11-Havran Çayı:
Küçükşapçı dolaylarından doğar. Yukarı çığırındaki adı Gelin deresidir. Kuzeyden Eybek, ve Kocaçal dağlarından kollar alır. Güneyden Şabla dağından gelen kollarla beslenir. Rejimi çok düzensizdir. Kışın tahrip edici taşkınlar yapar. Yazın kuruyacak hale gelir. Yörenin en önemli akarsuyudur. Aşağı çığırında Havran, Edremit, Burhaniye birleşik ovasını kateder ve Burhaniyenin biraz kuzeybatısında Edremit körfezine dökülür. Üzerine baraj yapılmadan önceki zamanlarda bu ova pek çok taşkına sahne olmuştu ve sık sık da yatağını değiştirmişti. 6 2002 yılında Havran barajı hizmete girdi., taşkınlar önlendi, bir kısım arazi de sulamaya açıldı. Çaya en yakın yerleşme Çoruk köyüdür. Havran çayının 1 km kadar kuzeyindedir. Burhaniye de çayın 1.2 km kadar güneyinde yeralır. Bu civarda Havran ve Karınca çayları birbirine yaklaşır ve aradaki mesafe 2.5 km ye kadar iner. Eski topoğrafya haritaları ve ovadaki jeomorfolojik izler bir zamanlar Karınca çayının Havran çayına birleştiğini gösteriyor.

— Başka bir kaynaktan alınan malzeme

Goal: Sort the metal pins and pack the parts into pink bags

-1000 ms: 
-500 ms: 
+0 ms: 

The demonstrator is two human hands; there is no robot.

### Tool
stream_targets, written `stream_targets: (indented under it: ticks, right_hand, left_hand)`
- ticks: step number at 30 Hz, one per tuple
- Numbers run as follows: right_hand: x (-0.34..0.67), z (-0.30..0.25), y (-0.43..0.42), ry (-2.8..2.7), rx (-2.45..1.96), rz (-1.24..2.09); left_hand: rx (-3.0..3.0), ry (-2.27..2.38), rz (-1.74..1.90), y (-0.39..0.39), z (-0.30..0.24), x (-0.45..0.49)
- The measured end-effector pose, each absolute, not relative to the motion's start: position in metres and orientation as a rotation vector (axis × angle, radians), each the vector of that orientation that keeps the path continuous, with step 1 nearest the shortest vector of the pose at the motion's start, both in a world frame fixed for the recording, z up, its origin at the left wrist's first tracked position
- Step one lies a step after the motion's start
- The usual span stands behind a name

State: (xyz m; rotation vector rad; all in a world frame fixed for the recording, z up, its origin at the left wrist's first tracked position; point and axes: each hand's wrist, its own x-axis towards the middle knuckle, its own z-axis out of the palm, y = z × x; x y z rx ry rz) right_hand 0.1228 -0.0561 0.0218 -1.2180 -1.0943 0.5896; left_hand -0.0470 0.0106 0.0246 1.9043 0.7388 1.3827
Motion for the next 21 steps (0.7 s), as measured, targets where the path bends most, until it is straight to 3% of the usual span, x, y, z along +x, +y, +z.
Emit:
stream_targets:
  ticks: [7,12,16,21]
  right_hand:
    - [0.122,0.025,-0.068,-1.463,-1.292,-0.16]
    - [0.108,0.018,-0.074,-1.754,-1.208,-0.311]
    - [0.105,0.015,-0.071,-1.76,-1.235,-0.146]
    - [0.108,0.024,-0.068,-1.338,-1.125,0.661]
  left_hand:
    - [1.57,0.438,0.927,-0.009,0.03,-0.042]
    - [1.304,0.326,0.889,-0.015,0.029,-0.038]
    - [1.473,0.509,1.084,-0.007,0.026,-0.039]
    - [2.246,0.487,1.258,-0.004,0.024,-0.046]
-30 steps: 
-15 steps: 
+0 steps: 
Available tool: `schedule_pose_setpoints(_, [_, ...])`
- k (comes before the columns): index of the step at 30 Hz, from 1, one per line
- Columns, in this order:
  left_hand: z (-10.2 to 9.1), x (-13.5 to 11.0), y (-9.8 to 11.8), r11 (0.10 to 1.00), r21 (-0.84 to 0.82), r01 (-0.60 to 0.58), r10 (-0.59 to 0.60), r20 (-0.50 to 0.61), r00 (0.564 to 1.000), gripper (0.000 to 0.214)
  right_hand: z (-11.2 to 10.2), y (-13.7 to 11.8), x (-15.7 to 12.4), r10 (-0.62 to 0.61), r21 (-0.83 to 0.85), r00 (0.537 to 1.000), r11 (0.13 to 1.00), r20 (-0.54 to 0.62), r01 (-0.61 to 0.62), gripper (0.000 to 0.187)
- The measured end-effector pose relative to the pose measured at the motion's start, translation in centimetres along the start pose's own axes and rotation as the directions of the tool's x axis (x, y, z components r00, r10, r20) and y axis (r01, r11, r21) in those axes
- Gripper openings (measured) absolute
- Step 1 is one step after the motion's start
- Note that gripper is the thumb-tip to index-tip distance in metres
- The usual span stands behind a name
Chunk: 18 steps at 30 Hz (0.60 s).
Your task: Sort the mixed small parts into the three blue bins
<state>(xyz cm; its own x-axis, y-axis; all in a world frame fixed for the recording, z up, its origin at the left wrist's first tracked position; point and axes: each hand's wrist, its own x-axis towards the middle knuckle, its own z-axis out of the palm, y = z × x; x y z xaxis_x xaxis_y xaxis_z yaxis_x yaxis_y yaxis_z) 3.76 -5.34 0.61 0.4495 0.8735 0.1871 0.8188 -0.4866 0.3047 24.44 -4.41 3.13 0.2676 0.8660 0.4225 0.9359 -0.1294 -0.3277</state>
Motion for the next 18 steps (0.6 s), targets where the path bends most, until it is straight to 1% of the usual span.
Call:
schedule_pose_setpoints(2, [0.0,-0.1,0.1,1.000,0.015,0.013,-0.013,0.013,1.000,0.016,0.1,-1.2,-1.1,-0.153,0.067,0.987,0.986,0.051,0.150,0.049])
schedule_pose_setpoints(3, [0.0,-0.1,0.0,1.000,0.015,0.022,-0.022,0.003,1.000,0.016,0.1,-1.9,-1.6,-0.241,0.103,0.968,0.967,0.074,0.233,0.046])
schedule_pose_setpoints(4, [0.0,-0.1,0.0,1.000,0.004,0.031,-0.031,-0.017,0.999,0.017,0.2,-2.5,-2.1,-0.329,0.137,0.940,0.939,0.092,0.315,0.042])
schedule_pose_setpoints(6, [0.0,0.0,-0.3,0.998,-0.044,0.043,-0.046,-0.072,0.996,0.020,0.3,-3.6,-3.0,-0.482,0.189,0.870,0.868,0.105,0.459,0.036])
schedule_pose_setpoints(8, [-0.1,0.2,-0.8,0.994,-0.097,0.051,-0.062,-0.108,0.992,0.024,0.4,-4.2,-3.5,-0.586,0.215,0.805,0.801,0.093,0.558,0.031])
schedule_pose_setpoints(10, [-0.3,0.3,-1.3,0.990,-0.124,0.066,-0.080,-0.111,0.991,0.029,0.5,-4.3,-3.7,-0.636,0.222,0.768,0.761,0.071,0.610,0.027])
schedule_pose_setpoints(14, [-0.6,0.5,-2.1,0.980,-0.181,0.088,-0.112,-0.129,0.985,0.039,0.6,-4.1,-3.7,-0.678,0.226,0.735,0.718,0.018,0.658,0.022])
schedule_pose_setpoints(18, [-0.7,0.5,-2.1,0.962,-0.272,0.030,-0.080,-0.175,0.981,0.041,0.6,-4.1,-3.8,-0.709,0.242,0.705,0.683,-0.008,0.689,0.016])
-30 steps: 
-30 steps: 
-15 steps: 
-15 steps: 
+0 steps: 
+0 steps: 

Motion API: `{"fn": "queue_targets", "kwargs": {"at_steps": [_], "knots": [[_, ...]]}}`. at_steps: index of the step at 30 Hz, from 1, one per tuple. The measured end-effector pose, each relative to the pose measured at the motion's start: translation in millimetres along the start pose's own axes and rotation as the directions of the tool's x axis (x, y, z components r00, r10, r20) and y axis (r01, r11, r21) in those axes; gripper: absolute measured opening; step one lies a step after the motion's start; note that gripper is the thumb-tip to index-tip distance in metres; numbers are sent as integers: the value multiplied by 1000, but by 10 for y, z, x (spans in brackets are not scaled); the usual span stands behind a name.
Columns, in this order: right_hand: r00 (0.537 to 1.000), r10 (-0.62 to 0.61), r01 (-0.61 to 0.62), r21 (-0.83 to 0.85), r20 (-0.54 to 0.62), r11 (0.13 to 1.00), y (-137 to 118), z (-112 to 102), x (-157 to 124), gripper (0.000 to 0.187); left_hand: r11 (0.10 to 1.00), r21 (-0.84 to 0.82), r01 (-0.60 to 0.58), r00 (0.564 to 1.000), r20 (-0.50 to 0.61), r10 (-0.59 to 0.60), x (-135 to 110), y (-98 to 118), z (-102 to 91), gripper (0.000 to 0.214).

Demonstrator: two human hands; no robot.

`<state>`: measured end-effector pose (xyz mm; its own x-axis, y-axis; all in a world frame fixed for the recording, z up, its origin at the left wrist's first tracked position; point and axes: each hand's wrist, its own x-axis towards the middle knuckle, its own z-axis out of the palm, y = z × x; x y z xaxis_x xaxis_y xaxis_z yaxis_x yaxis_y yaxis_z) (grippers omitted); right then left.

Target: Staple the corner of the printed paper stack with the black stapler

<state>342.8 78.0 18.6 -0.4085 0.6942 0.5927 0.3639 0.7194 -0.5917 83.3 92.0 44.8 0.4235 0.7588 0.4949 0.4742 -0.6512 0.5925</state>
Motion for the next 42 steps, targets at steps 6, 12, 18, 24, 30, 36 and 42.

Havran çayı artık taşmamakla birlikte , suları temiz bir akarsu olma vasfını kaybetmiş durumdadır. Tarım arazilerinin içinden geçen bu akarsuyun kıyıları, mezbahalar ve hayvancılık tesisleriyle işgal edilmiştir. Bunlar, kirli suların çaya deşarj etmektedirler. Çayın mansabı yani ağız kısmı, Orjan ve Denetko siteleri arasına sıkışmış durumdadır. Çayın ağız kısmı açıktır ve denizle irtibatı vardır. Vadinin içeriye doğru 2.4 km kadar kısmı sandalların sokulmasına elverişlidir. Ağız genişliği 50 m dir Bu elverişli duruma rağmen ufak deniz vasıtaları tarafından kullanılmamaktadır. Sebebi çayın etrafa neşrettiği kötü kokuları ve kirliliğidir.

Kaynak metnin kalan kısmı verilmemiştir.